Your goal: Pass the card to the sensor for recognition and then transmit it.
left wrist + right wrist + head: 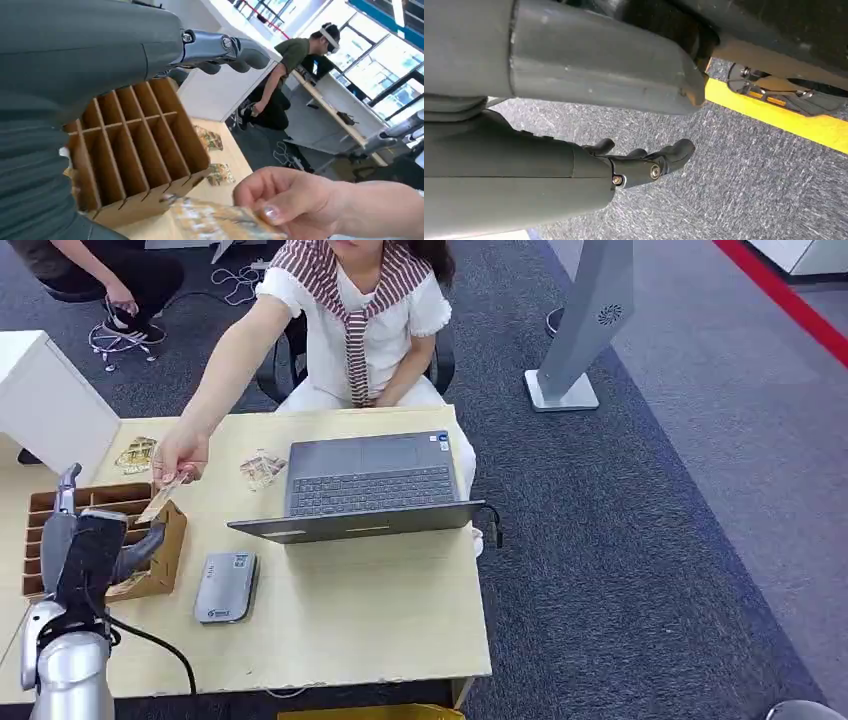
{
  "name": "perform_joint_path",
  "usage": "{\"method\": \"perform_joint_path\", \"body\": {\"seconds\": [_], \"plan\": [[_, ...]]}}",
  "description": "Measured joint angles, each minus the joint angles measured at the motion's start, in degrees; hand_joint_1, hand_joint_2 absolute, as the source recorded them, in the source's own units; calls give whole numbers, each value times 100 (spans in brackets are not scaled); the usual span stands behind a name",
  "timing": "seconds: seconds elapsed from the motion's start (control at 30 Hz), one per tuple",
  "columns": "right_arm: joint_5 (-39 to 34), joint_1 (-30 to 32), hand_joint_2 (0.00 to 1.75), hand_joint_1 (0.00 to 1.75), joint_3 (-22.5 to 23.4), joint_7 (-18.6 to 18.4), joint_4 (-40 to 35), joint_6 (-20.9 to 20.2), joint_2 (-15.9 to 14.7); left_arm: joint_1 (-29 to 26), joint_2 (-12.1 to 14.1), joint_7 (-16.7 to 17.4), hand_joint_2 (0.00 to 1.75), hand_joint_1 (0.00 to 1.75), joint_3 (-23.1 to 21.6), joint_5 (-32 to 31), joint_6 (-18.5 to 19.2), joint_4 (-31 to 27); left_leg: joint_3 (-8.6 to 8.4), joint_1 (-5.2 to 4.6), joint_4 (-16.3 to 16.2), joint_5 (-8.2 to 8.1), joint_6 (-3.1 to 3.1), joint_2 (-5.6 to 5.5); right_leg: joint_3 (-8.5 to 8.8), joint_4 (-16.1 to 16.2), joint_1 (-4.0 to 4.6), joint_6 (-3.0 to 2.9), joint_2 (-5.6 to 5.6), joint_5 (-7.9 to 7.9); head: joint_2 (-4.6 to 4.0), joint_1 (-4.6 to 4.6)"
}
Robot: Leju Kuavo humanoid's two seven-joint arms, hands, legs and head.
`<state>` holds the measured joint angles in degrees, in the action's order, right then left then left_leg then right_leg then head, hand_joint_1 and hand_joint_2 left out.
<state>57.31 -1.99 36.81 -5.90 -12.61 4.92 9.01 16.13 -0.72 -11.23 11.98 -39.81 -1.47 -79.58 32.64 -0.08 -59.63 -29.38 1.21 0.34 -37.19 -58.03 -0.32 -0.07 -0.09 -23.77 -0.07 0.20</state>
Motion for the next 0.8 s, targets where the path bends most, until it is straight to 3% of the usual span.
{"method": "perform_joint_path", "body": {"seconds": [0.27, 0.8], "plan": [[232, -14, 0, 0, -114, -66, 22, -74, 13, 832, 347, 424, 175, 0, -487, -796, -660, 877, 2, 0, -1, 2, -1, 0, 2, -2, 0, -2, 1, 2, 0, 0], [590, -61, 0, 0, -256, -219, 48, -129, 20, 1988, 854, 974, 175, 0, -1062, -1925, -1658, 2127, 7, 1, -5, 13, 1, 7, -7, -5, 2, -8, 6, 12, -2, 2]]}}
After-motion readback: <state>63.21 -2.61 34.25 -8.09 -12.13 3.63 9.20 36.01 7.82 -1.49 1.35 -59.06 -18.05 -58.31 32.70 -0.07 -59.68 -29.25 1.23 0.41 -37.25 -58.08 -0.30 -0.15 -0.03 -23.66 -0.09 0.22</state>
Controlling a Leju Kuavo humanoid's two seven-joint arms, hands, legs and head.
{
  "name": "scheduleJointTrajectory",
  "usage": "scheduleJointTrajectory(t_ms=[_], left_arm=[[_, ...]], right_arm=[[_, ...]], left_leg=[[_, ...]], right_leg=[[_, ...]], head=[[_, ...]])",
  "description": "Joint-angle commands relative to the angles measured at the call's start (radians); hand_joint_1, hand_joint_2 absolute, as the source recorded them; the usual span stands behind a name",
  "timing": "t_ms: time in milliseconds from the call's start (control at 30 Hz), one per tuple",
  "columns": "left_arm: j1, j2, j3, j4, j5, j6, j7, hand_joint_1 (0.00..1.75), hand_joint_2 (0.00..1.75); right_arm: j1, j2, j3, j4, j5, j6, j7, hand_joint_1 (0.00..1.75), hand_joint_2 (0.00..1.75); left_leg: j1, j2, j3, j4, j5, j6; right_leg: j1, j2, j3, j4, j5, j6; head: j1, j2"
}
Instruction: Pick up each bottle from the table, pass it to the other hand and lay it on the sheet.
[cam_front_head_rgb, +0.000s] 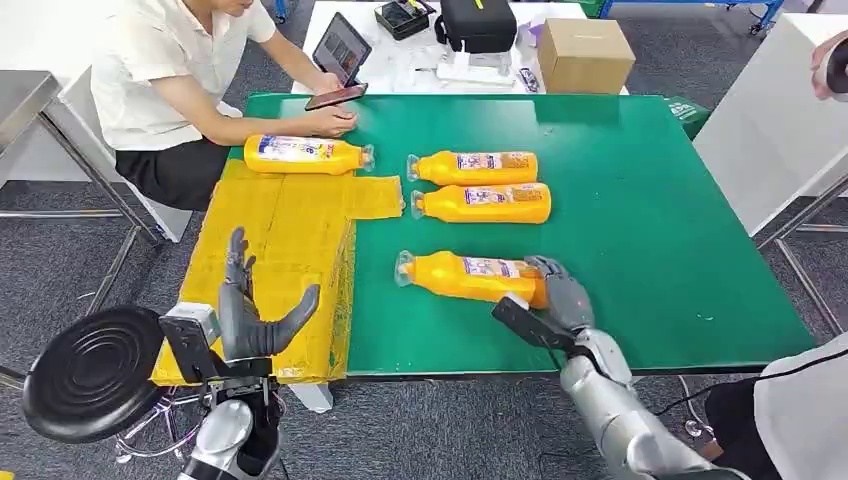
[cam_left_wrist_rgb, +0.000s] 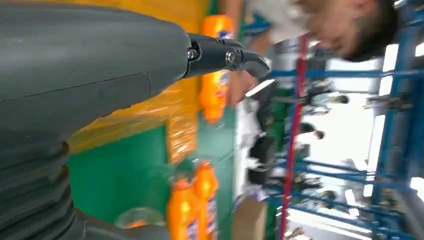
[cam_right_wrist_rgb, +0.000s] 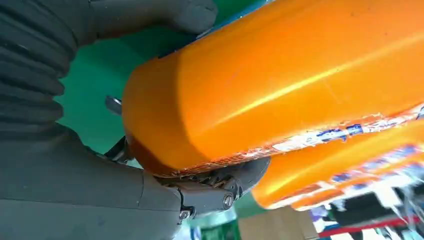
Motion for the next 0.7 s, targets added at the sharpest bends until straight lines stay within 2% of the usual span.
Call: scheduleJointTrajectory(t_ms=[33,233,433,533,700], left_arm=[[-0.007,0.002,-0.040,0.203,0.087,-0.043,0.027,0.00,1.75],[-0.006,0.004,-0.089,0.234,0.137,-0.074,0.048,0.00,1.75],[-0.011,0.009,-0.101,0.244,0.152,-0.091,0.049,0.00,1.75],[-0.027,0.018,-0.112,0.267,0.169,-0.143,0.047,0.00,1.75],[-0.077,0.006,-0.106,0.325,0.173,-0.263,-0.032,0.00,1.75]], right_arm=[[0.104,0.086,-0.071,-0.161,-0.245,-0.034,-0.128,1.75,1.75],[0.129,0.084,-0.043,-0.245,-0.366,-0.055,-0.160,1.75,1.75],[0.146,0.091,-0.020,-0.266,-0.398,-0.049,-0.181,1.75,1.75],[0.142,0.097,0.004,-0.260,-0.418,-0.042,-0.199,1.75,1.75],[0.136,0.114,0.086,-0.282,-0.446,-0.024,-0.212,1.75,1.75]], left_leg=[[0.000,0.001,0.002,-0.002,-0.001,-0.001],[0.000,-0.001,-0.004,-0.001,0.000,0.000],[-0.001,0.000,-0.005,-0.001,-0.001,0.000],[-0.001,-0.001,-0.006,-0.001,-0.001,0.000],[-0.001,0.001,-0.005,-0.001,-0.001,-0.001]], right_leg=[[0.000,0.000,0.002,-0.001,-0.001,-0.001],[0.000,-0.001,-0.003,-0.001,-0.001,0.000],[-0.001,0.000,-0.004,0.000,-0.002,0.000],[-0.001,-0.001,-0.005,0.000,-0.001,0.000],[-0.001,0.000,-0.005,0.000,-0.001,0.000]], head=[[0.000,0.000],[0.000,0.000],[0.000,0.000],[0.000,0.000],[0.000,0.000]])
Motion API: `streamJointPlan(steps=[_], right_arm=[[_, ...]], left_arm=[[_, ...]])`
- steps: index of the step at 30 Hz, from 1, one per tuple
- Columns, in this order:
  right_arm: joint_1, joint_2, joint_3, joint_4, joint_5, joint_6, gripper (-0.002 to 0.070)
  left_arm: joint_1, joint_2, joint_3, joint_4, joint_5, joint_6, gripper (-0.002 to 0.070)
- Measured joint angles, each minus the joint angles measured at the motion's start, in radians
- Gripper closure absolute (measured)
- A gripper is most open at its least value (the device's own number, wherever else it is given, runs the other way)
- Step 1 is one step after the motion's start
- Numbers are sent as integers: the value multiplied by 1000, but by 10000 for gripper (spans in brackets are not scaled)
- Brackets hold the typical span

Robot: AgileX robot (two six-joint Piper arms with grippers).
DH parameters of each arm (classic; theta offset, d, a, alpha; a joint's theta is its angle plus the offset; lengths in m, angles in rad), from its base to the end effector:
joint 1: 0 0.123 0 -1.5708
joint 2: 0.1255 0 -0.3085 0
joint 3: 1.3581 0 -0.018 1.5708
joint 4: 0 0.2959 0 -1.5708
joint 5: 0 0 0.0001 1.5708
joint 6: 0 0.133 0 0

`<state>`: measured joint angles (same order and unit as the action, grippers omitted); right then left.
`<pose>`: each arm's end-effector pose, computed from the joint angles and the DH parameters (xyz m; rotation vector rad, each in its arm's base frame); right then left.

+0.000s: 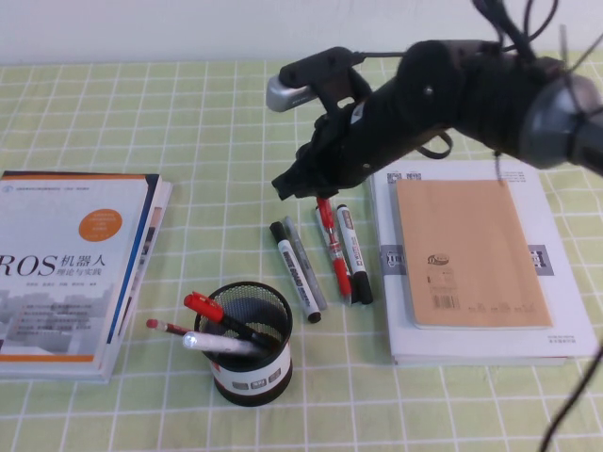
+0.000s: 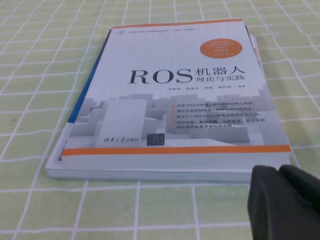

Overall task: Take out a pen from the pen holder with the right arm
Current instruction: 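Take a marker out of the pen holder and lay it on the table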

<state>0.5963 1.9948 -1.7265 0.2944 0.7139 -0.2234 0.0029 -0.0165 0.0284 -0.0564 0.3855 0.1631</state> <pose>0.4320 0.3237 0.2504 -0.8106 2.3507 0.4939 0.1137 -0.0025 0.1562 0.1160 1.8772 0.0581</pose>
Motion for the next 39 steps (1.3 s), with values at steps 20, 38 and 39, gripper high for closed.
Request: streamJointPlan(steps=[20, 38, 39], right_arm=[[-38, 357, -379, -1, 151, 73, 650], [-40, 373, -381, 0, 120, 73, 454], [-40, 373, -381, 0, 120, 73, 449]], left_arm=[[0, 0, 0, 0, 0, 0, 681], [0, 0, 0, 0, 0, 0, 681], [0, 0, 0, 0, 0, 0, 681]])
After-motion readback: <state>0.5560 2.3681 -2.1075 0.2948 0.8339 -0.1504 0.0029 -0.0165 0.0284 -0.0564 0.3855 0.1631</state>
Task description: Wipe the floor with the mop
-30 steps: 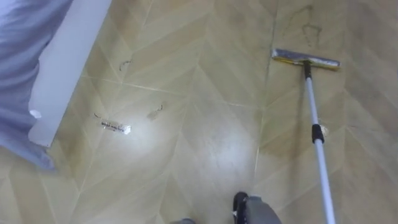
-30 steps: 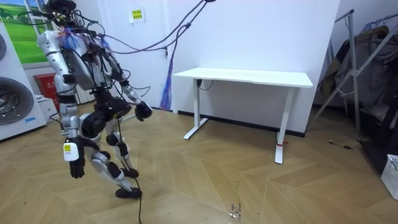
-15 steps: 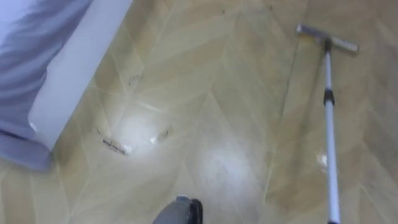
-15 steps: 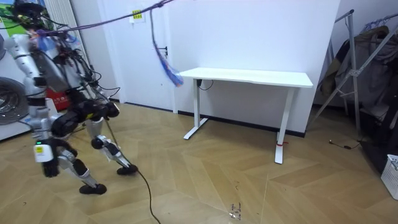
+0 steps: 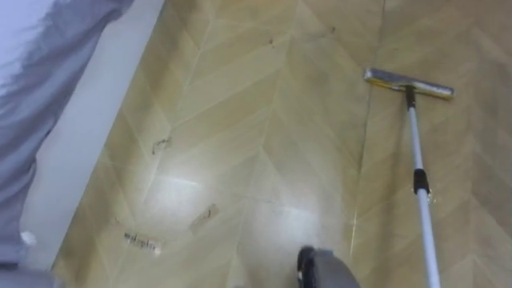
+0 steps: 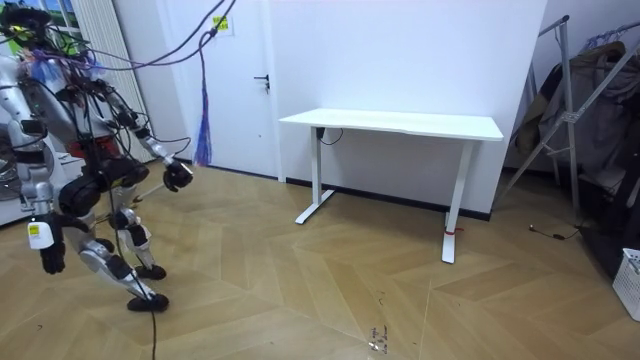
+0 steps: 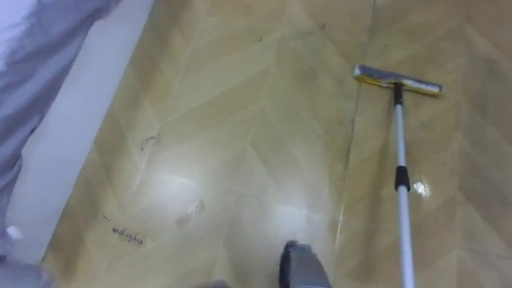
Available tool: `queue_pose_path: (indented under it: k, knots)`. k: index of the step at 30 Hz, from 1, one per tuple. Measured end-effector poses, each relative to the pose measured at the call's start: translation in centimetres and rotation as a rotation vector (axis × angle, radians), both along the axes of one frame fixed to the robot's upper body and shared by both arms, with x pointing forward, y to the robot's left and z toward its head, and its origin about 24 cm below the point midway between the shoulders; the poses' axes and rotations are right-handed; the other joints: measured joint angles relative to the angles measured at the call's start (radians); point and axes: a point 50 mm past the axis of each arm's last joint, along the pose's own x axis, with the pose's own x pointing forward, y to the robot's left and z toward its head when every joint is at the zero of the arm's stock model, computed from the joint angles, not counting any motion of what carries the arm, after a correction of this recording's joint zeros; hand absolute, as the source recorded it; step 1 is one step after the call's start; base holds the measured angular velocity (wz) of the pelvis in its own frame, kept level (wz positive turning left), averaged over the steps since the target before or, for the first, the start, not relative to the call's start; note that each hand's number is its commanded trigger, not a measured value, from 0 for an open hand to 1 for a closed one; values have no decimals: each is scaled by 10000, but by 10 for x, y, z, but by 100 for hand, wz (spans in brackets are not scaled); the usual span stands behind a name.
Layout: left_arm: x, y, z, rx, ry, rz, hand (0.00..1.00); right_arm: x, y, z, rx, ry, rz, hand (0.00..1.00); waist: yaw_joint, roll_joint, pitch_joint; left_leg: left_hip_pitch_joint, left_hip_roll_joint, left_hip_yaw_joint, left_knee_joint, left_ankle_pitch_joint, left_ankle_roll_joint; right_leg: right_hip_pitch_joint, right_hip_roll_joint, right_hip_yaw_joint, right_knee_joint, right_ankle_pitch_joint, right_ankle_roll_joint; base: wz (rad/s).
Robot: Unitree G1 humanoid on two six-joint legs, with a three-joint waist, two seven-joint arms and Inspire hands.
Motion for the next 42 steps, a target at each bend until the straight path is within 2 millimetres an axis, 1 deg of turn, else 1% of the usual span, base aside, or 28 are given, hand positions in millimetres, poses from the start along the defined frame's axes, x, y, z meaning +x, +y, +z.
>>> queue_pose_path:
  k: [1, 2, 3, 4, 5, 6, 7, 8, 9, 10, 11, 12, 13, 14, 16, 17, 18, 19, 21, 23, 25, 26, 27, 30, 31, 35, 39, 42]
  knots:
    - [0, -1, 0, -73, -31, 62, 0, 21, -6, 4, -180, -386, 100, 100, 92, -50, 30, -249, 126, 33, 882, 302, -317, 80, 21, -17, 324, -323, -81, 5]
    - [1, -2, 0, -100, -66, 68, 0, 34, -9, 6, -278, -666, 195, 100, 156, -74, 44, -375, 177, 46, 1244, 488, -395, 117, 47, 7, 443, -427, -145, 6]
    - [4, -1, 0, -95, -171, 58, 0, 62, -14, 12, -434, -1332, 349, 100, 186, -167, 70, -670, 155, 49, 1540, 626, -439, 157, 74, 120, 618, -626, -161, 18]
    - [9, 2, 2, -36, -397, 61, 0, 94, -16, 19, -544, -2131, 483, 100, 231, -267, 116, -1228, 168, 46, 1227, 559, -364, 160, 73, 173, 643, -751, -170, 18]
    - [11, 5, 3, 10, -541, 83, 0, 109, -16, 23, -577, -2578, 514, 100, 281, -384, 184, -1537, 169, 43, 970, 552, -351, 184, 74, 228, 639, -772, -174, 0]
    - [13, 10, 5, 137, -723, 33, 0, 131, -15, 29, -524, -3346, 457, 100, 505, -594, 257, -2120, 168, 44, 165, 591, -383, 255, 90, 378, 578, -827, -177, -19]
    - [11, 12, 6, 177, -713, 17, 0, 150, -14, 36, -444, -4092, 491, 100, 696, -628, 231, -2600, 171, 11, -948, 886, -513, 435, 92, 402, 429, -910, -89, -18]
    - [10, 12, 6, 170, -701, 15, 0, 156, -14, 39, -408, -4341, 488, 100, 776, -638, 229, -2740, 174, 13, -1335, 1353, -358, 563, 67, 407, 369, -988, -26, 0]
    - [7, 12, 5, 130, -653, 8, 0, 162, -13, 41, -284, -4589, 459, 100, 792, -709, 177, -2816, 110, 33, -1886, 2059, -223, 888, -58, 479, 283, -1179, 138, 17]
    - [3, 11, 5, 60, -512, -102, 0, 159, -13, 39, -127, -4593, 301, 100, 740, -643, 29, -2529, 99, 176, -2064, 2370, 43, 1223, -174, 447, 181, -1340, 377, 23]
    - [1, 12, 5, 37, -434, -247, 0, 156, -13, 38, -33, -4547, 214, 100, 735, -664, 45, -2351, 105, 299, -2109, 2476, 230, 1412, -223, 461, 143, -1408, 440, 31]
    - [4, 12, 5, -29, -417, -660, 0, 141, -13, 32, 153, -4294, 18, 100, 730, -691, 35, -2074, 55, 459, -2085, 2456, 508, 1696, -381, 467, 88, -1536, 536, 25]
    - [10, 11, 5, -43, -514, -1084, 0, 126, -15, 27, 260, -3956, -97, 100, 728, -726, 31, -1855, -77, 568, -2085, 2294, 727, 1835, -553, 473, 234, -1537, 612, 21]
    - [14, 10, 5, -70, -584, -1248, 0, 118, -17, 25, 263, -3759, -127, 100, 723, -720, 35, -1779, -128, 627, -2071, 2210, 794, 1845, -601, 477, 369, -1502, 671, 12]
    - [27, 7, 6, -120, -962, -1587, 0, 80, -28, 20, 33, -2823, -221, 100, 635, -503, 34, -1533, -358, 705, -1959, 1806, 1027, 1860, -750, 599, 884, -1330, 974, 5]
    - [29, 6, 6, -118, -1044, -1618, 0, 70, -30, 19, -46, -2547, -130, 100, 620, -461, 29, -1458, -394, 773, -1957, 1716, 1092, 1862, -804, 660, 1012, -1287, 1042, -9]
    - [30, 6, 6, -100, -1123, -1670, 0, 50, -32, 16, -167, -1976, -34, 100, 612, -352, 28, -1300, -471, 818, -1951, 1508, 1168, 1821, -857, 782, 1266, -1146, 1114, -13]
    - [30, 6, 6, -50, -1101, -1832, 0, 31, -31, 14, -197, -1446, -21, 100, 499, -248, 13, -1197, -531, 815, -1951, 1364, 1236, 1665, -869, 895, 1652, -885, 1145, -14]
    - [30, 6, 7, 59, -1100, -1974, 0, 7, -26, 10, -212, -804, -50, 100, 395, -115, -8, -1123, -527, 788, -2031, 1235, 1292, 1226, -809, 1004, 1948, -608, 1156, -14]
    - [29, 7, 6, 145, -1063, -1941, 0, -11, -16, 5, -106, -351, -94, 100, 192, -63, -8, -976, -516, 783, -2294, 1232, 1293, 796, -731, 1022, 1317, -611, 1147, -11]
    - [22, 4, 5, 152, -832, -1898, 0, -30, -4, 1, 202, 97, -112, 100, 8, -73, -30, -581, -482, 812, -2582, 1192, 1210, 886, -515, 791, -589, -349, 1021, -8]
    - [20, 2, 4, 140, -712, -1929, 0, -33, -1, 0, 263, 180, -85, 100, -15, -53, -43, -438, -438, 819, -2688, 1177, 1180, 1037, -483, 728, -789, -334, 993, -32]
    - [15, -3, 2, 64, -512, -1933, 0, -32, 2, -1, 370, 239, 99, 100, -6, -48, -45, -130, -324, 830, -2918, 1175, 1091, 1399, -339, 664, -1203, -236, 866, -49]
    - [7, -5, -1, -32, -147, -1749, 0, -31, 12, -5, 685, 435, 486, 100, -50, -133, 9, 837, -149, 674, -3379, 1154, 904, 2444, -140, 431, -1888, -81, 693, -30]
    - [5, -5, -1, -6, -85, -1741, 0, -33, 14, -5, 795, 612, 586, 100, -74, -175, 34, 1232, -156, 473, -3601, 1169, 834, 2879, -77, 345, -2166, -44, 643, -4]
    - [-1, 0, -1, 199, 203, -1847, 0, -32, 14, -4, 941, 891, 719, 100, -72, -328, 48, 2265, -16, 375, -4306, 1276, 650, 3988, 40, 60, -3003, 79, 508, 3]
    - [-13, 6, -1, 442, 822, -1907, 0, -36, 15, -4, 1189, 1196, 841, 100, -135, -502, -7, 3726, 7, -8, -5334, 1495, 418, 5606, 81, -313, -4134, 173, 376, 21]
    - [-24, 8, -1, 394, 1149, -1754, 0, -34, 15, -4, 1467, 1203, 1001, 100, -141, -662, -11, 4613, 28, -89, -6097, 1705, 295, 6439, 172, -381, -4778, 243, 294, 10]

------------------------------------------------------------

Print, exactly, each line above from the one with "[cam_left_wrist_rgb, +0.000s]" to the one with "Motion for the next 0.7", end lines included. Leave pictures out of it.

[cam_left_wrist_rgb, +0.000s] 
[cam_right_wrist_rgb, +0.000s] 
Motion for the next 0.7 s, targets added at the sharpest bends until straight lines stay within 2% of the usual span.

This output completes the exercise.